• Assignment:
Reproduce the material that follows, please, but only from its first line to the line containing "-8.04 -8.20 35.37", inclusive.
===
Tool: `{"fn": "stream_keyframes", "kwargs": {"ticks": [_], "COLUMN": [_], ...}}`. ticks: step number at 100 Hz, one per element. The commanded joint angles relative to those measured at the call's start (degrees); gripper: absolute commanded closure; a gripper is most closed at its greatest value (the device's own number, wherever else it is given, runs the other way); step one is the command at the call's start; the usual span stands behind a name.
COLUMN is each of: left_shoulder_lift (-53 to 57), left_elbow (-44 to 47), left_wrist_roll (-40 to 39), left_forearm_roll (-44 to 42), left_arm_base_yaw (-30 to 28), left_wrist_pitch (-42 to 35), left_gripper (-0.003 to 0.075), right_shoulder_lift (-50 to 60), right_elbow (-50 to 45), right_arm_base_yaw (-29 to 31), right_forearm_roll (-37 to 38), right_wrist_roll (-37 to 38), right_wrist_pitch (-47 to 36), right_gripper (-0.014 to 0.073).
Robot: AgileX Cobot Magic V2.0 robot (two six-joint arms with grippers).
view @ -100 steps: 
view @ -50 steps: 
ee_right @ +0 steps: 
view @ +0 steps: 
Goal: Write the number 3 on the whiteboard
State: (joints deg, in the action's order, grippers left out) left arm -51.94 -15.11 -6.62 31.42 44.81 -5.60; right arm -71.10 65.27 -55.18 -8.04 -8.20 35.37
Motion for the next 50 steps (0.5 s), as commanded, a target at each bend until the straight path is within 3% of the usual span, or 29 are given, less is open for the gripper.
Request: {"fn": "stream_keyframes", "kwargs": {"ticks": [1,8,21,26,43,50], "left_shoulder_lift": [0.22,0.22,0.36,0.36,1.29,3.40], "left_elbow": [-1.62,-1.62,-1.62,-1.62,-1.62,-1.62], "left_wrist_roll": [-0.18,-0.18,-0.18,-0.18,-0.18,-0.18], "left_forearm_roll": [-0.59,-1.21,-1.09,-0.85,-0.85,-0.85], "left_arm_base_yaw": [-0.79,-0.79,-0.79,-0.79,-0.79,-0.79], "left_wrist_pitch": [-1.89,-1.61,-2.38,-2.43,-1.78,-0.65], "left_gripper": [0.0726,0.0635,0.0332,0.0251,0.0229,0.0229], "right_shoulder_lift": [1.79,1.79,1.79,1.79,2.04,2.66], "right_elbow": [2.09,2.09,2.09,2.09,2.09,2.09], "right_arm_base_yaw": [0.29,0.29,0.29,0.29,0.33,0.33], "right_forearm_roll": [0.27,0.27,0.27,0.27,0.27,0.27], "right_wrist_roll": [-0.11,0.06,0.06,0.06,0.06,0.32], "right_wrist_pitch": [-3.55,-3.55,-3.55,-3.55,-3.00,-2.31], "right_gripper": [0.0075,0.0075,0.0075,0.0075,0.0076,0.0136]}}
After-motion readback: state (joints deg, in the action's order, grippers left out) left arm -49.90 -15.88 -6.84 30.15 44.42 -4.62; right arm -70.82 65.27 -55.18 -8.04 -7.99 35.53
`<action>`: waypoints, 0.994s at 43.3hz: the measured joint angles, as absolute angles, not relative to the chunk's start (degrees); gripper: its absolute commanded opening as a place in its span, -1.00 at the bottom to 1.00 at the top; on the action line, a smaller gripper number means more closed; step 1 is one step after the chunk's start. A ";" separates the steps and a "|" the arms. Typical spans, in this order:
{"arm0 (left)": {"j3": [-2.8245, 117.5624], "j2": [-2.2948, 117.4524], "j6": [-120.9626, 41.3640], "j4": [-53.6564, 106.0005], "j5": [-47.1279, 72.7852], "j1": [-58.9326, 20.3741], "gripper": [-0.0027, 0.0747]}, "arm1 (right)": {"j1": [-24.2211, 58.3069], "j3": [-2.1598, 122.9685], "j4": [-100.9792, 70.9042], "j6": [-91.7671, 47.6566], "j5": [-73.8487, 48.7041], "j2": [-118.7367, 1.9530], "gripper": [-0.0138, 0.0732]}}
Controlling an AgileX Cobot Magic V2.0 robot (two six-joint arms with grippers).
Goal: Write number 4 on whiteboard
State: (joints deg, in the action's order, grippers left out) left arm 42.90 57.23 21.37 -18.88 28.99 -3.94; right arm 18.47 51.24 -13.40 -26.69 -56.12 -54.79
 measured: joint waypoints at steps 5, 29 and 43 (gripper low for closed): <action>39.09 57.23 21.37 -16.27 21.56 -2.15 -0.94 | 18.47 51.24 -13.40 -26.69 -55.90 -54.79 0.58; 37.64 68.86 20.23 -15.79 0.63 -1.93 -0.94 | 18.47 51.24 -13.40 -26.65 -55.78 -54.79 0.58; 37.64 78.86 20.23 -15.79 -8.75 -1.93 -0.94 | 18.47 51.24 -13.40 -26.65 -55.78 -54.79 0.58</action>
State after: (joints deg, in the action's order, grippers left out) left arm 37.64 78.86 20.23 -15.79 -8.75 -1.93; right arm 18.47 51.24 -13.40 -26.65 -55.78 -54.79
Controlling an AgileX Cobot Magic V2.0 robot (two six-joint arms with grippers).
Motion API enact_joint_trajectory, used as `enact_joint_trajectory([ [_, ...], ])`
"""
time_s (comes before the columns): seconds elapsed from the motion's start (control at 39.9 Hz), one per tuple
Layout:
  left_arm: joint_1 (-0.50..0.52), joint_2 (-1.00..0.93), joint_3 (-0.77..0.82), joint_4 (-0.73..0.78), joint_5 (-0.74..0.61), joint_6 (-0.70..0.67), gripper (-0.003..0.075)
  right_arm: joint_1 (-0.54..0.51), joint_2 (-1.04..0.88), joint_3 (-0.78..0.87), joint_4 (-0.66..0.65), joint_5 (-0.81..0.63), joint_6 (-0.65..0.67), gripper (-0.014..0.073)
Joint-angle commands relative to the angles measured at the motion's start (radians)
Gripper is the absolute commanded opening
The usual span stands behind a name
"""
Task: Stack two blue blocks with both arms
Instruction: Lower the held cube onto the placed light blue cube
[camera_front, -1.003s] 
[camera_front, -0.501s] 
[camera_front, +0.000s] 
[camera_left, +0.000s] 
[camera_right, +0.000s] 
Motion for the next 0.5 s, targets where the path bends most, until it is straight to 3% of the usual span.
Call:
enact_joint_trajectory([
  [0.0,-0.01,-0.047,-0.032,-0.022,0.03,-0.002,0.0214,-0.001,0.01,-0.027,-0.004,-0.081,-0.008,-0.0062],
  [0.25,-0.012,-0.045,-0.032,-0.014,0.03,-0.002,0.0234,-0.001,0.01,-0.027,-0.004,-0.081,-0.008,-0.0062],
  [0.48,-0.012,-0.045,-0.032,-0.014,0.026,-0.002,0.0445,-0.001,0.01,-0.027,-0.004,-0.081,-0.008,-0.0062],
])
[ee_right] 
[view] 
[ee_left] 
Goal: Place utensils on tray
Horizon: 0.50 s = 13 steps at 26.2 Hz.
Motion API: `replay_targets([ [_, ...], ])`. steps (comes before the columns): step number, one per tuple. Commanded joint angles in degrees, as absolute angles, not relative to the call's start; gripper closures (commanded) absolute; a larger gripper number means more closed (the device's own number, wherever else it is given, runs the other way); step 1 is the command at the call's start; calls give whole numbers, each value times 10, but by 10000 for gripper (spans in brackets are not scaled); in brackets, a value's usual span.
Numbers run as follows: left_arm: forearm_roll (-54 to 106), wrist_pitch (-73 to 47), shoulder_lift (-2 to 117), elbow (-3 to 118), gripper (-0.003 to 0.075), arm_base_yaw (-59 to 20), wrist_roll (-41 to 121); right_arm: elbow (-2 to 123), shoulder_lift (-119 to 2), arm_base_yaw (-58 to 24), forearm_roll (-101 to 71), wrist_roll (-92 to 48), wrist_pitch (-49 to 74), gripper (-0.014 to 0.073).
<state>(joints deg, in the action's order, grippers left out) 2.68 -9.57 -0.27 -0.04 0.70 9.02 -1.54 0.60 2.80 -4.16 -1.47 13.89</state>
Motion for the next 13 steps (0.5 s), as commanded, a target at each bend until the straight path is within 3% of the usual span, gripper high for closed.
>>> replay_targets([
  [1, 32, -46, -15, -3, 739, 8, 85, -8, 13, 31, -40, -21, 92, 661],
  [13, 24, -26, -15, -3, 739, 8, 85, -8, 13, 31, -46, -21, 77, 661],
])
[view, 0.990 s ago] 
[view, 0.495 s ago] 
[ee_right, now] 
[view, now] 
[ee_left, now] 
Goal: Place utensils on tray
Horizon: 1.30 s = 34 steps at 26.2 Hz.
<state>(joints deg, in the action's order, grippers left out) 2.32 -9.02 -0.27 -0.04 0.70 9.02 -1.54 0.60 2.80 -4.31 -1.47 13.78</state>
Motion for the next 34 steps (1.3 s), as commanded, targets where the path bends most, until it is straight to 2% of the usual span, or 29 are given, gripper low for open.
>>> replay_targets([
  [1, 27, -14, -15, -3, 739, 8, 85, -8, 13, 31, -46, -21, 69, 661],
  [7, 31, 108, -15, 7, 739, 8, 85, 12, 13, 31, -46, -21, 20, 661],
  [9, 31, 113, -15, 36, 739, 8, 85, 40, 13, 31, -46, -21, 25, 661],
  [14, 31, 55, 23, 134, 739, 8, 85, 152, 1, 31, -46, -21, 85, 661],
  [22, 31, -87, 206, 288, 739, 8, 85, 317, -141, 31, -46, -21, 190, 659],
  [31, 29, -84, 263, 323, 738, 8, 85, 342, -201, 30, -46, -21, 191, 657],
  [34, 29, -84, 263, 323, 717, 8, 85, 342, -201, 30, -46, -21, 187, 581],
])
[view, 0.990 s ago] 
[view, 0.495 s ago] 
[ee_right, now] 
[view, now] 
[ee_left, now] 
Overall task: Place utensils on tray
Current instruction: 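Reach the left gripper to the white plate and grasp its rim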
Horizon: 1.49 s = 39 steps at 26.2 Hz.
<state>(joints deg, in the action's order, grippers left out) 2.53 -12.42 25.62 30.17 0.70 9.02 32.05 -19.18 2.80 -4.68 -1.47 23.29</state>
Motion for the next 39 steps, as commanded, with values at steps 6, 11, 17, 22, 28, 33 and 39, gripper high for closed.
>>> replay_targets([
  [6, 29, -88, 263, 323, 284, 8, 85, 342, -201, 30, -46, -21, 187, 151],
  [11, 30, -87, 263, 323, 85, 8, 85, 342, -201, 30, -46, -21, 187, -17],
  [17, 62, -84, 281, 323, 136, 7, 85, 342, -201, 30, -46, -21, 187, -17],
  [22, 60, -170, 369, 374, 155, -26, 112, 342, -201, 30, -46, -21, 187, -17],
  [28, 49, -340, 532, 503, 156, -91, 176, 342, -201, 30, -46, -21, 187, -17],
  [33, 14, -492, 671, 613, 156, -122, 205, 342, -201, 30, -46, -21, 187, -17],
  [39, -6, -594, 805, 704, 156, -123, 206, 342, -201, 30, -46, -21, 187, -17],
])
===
• Solution for this exercise:
Tool: `{"fn": "stream_keyframes", "kwargs": {"ticks": [_], "COLUMN": [_], ...}}`. ticks: step number at 100 Hz, one per element. The commanded joint angles relative to those measured at the call's start (degrees); gripper: absolute commanded closure; a gripper is most closed at its greatest value (the device's own number, wherever else it is given, runs the other way); step one is the command at the call's start; the usual span stands behind a name.
COLUMN is each of: left_shoulder_lift (-53 to 57), left_elbow (-44 to 47), left_wrist_roll (-40 to 39), left_forearm_roll (-44 to 42), left_arm_base_yaw (-30 to 28), left_wrist_pitch (-42 to 35), left_gripper (-0.003 to 0.075), right_shoulder_lift (-50 to 60), right_elbow (-50 to 45), right_arm_base_yaw (-29 to 31), right_forearm_roll (-37 to 38), right_wrist_roll (-37 to 38), right_wrist_pitch (-47 to 36), right_gripper (-0.014 to 0.073).
Robot: AgileX Cobot Magic V2.0 robot (two six-joint arms with grippers).
view @ -100 steps: 
view @ -50 steps: 
ee_right @ +0 steps: 
view @ +0 steps: 
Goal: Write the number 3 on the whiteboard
State: (joints deg, in the action's order, grippers left out) left arm -51.94 -15.11 -6.62 31.42 44.81 -5.60; right arm -71.10 65.27 -55.18 -8.04 -8.20 35.37

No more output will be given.